Lors du Conseil des ministres du vendredi 14 août, le président Félix Tshisekedi a enjoint l’exécutif de mobiliser tous les moyens nécessaires pour garantir une rentrée apaisée, effective et inclusive. La Première ministre Judith Suminwa a été chargée de coordonner un dispositif spécial avec la ministre de l’Éducation Nationale et Nouvelle Citoyenneté.
L’objectif principal reste la consolidation des acquis de la gratuité de l’enseignement primaire et la préservation du climat social par le dialogue permanent avec les partenaires syndicaux. Du côté du corps enseignant, la tension est demeurée vive tout au long du mois d’août. Plusieurs intersyndicales ont brandi la menace d’un boycott des cours si les promesses salariales et le paiement des arriérés ne sont pas honorés.
Pour parer à la crise et désamorcer le mouvement de grève, le Ministère de l’Éducation, à travers la DINACOPE, a présenté d’importantes mesures d’apaisement financier. Ces dispositions prévoient notamment la régularisation salariale de plus de 23 000 enseignants sous-payés, la suppression du prélèvement indu de 20 000 francs congolais sur la prime de gratuité, ainsi que l’assainissement du fichier paye ayant permis de dégager 471 millions de francs congolais en radiant des agents administratifs fictifs.
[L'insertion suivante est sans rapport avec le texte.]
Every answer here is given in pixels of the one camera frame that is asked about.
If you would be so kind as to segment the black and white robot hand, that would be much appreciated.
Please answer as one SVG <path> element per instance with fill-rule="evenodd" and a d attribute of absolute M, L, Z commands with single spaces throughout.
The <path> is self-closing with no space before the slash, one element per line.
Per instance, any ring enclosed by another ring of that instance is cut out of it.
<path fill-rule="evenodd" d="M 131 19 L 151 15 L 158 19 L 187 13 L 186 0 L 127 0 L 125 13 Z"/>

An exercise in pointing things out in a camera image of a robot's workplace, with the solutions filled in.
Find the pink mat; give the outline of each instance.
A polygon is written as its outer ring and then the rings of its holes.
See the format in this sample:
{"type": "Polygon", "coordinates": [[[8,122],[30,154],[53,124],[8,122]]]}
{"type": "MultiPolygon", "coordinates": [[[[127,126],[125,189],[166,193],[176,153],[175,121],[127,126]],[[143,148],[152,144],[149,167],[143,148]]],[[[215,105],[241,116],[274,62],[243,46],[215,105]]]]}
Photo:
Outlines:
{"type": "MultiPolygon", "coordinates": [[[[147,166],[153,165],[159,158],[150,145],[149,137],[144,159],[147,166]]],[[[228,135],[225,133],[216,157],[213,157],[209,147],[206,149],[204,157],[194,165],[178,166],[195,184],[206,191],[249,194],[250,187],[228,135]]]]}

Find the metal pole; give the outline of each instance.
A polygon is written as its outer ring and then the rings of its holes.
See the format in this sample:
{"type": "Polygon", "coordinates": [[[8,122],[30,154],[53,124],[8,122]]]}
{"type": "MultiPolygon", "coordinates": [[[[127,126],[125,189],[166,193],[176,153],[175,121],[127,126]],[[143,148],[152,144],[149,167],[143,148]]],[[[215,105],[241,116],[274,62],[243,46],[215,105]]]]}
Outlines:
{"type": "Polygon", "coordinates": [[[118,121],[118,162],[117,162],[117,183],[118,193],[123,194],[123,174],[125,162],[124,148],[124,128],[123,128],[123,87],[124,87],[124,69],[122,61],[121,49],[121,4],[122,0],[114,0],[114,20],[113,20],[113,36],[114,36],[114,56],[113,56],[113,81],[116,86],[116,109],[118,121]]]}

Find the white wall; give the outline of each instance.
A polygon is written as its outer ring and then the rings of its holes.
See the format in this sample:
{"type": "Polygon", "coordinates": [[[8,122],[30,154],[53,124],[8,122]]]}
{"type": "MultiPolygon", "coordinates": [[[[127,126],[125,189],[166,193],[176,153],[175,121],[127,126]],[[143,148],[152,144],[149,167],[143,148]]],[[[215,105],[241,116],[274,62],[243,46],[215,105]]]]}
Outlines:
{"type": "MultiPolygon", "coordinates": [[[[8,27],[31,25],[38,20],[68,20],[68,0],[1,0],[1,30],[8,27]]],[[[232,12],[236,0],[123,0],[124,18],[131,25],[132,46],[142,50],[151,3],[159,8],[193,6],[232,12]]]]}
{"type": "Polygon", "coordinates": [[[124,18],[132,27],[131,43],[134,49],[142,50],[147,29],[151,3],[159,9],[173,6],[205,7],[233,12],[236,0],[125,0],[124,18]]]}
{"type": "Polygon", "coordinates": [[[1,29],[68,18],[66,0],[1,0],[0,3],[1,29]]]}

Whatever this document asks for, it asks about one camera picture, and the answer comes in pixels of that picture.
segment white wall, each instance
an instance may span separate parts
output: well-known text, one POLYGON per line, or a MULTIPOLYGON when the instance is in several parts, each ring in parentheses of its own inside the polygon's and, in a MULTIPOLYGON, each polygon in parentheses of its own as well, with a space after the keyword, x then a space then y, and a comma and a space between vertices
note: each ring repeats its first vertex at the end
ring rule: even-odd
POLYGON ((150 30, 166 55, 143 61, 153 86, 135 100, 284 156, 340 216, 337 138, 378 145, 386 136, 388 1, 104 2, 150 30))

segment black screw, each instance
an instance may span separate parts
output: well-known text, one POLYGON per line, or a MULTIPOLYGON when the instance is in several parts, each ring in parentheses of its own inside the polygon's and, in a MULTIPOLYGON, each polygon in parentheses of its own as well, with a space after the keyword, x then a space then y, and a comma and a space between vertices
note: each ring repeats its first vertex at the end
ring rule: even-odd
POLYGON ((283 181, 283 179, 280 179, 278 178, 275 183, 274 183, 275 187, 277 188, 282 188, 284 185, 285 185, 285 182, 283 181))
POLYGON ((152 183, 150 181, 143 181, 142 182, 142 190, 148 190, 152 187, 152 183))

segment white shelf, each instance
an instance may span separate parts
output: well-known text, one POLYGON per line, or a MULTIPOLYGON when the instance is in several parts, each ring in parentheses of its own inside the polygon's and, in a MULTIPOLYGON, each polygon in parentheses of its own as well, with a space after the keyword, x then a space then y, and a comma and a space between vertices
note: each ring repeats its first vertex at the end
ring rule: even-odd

Au-delà des négociations salariales, la rentrée s’inscrit dans un contexte sécuritaire, sanitaire et organisationnel particulièrement complexe. Dans les provinces du Nord-Kivu et du Sud-Kivu, affectées par les conflits à l’Est, une attention particulière est accordée à l’accueil et à l’intégration des milliers d’enfants déplacés. En parallèle, la vigilance épidémiologique impose le déploiement de protocoles d’hygiène renforcés dans les établissements.
Enfin, dans les grandes agglomérations comme Kinshasa, les autorités mettent en place un plan spécial de circulation routière et de sécurisation des abords des écoles aux heures de pointe pour faciliter le déplacement des élèves.